• **Task goal**
Please repeat every line below exactly, from the first to the last.

(Data excerpt begins)

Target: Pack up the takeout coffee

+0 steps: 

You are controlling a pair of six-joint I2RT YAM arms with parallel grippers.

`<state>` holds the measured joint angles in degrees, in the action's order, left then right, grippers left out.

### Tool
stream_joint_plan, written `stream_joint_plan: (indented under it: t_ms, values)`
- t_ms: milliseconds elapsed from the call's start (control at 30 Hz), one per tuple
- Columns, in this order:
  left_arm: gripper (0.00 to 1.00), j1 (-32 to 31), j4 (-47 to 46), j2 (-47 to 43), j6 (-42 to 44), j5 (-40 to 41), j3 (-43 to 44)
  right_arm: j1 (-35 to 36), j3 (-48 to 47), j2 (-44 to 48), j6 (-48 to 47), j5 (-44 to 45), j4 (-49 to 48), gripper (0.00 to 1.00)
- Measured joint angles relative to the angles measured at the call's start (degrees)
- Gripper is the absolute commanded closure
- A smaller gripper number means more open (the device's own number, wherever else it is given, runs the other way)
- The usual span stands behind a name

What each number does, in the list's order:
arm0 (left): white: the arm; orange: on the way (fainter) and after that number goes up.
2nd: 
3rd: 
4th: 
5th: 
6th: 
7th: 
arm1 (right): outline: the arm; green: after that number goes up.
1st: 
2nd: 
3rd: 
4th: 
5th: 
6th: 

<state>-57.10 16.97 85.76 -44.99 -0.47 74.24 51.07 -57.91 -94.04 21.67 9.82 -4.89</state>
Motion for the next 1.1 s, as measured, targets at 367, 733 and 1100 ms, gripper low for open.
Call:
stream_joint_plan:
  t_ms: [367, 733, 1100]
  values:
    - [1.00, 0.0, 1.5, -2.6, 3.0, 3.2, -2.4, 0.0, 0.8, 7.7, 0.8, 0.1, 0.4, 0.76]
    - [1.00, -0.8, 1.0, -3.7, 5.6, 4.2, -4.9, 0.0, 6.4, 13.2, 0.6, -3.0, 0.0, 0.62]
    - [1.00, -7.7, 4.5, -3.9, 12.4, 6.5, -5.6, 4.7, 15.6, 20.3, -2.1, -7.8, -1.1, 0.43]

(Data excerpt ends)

• **Reply to the exercise**
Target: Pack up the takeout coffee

+0 steps: 

You are controlling a pair of six-joint I2RT YAM arms with parallel grippers.

`<state>` holds the measured joint angles in degrees, in the action's order, left then right, grippers left out.

### Tool
stream_joint_plan, written `stream_joint_plan: (indented under it: t_ms, values)`
- t_ms: milliseconds elapsed from the call's start (control at 30 Hz), one per tuple
- Columns, in this order:
  left_arm: gripper (0.00 to 1.00), j1 (-32 to 31), j4 (-47 to 46), j2 (-47 to 43), j6 (-42 to 44), j5 (-40 to 41), j3 (-43 to 44)
  right_arm: j1 (-35 to 36), j3 (-48 to 47), j2 (-44 to 48), j6 (-48 to 47), j5 (-44 to 45), j4 (-49 to 48), gripper (0.00 to 1.00)
- Measured joint angles relative to the angles measured at the call's start (degrees)
- Gripper is the absolute commanded closure
- A smaller gripper number means more open (the device's own number, wherever else it is given, runs the other way)
- The usual span stands behind a name

What each number does, in the list's order:
arm0 (left): white: the arm; orange: on the way (fainter) and after that number goes up.
2nd: 
3rd: 
4th: 
5th: 
6th: 
7th: 
arm1 (right): outline: the arm; green: after that number goes up.
1st: 
2nd: 
3rd: 
4th: 
5th: 
6th: 

<state>-57.10 16.97 85.76 -44.99 -0.47 74.24 51.07 -57.91 -94.04 21.67 9.82 -4.89</state>
Motion for the next 1.1 s, as measured, targets at 367, 733 and 1100 ms, gripper low for open.
Call:
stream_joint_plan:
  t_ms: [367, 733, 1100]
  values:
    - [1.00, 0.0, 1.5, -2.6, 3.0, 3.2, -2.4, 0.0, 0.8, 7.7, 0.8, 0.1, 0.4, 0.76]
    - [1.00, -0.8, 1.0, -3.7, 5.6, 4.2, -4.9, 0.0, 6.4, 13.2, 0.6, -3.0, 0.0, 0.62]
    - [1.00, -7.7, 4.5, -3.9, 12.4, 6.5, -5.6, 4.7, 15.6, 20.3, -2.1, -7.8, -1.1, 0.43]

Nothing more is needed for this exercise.